Osun is also known to be a mermaid by some, with lips of gold.  Her arrival is marked nowadays  (if I understand everything correctly) by the sighting of a goldfish each August, when they have the Osun festival.  However, one of my friends says that Osun has been captured and taken to New York.   Whatever the case, I am fascinated by Yoruba spirituality, and I have barely scratched the surface.
As we drive into to the grounds of the shrine, there is a visible shift in the energy.  All is lush, green, tropical, and tranquil.  Monkeys are everywhere.  Before entering the shrine, we actually stop to feed the monkeys.  We buy bananas and they come…some are shy while others are quite bold!  While I can’t remember everything the tour guide said,  I am touched by the beauty, architecture, and tranquility of the place.

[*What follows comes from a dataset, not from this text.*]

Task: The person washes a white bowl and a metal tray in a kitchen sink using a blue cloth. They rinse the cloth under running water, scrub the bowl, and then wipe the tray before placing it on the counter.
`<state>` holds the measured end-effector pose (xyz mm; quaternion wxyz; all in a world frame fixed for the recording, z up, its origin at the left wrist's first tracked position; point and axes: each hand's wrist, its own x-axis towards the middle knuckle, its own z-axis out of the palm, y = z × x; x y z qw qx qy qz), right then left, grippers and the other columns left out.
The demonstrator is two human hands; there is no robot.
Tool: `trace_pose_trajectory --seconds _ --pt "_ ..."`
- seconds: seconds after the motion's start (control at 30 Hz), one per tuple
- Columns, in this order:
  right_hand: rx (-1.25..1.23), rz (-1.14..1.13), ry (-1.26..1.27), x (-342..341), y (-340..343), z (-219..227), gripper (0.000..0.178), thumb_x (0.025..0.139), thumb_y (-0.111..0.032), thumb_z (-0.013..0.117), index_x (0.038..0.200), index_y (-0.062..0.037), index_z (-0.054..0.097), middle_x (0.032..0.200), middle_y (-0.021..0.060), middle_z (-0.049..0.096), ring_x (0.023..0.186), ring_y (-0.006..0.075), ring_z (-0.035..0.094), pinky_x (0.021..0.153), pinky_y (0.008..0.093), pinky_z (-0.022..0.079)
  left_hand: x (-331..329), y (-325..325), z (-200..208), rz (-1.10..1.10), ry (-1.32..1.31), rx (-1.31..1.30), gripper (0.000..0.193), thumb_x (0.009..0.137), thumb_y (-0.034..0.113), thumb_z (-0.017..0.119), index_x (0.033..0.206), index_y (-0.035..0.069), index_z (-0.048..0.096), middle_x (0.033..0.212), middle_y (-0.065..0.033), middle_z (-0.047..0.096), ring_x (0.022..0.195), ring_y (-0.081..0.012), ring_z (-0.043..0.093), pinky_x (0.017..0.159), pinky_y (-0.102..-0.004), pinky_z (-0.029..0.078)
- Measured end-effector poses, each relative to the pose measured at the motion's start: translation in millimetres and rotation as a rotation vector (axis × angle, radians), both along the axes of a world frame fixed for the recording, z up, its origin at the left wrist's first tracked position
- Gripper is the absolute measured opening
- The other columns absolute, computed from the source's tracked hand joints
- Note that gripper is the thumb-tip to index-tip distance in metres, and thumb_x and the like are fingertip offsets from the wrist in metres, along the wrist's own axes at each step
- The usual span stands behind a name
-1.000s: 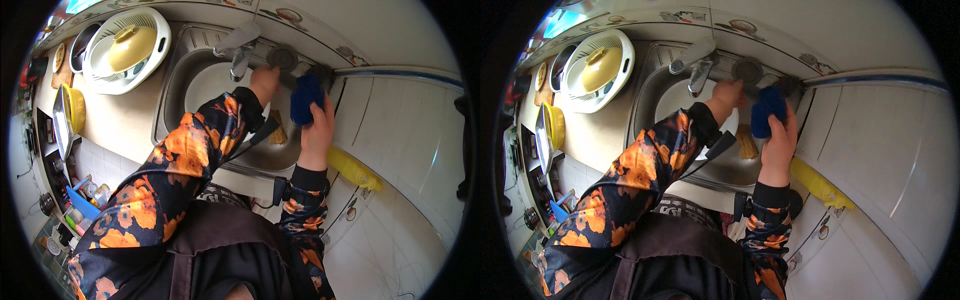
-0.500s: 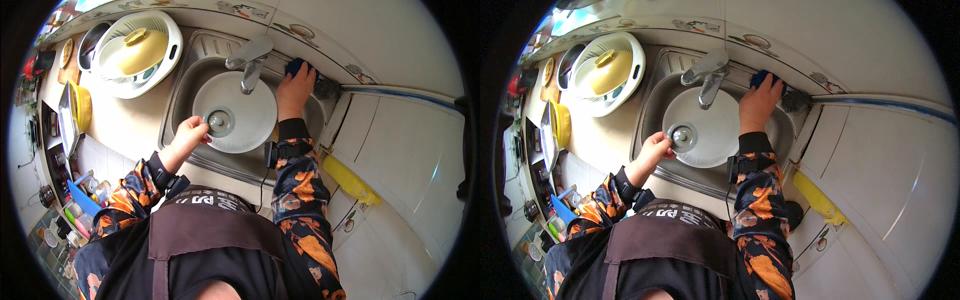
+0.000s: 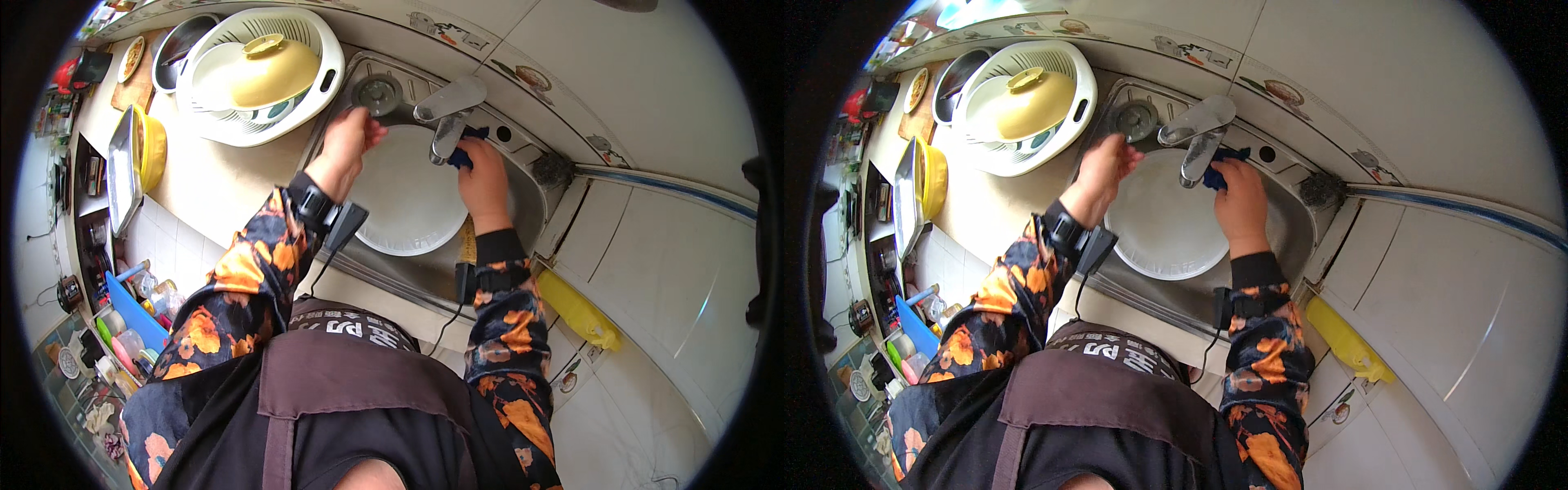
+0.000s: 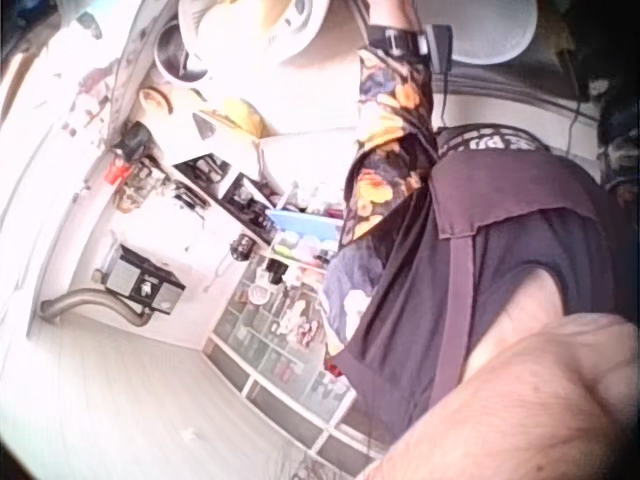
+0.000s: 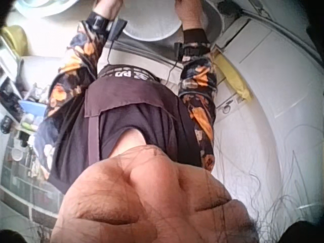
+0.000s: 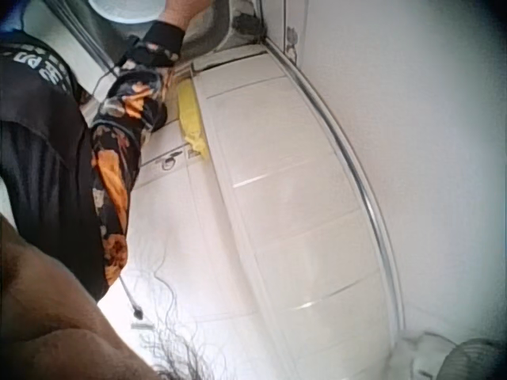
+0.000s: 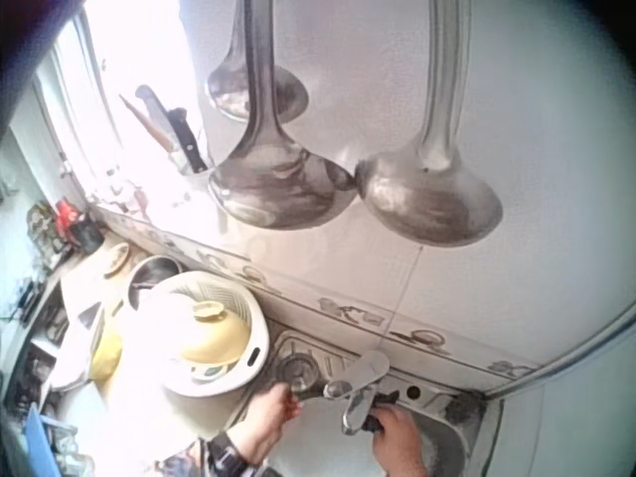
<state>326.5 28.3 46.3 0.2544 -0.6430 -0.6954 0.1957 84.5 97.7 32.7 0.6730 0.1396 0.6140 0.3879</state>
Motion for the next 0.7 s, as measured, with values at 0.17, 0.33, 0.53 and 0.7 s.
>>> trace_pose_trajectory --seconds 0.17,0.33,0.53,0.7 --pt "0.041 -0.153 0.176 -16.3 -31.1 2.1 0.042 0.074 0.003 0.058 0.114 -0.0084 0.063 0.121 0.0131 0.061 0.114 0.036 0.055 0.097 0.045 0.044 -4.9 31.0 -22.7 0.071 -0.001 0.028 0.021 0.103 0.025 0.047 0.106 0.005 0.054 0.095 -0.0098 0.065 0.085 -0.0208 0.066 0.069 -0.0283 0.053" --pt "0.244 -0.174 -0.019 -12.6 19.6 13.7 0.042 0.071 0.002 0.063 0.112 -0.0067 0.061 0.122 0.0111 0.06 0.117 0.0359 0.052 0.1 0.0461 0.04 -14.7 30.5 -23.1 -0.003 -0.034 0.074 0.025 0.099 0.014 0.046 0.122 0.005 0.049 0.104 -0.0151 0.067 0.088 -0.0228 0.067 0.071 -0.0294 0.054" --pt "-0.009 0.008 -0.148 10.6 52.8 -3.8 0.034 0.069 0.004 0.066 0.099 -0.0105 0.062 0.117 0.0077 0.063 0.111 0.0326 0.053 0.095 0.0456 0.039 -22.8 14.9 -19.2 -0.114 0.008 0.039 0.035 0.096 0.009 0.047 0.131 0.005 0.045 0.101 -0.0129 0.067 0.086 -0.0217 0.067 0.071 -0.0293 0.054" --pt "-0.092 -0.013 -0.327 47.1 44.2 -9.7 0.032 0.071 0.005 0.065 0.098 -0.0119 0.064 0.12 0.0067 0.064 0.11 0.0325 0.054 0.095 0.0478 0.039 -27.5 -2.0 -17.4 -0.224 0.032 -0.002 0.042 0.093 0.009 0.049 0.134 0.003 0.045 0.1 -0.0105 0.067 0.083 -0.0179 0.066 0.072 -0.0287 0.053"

We end the day in a joint.  Joints here are like bars, but better!  They are outdoors in open spaces.  You are surrounded by greenery, a laid-back atmosphere, and music.  The one we go to is owned by Bimbo’s sister.  It’s a small place in the village, with thick leafy trees and colored lights—giving the space a nice ambiance.  There’s African-style Christmas music playing on the combo.  We have beer, catfish, and peppe (short for pepper) soup.   Everything is so chill.  I enjoy hearing Bimbo and his brothers speak and laugh in Yoruba.  I also enjoy his brothers trying to speak to me  (some don’t speak English to often), laughing, and smiling.  I like it very much.  A very special Christmas indeed.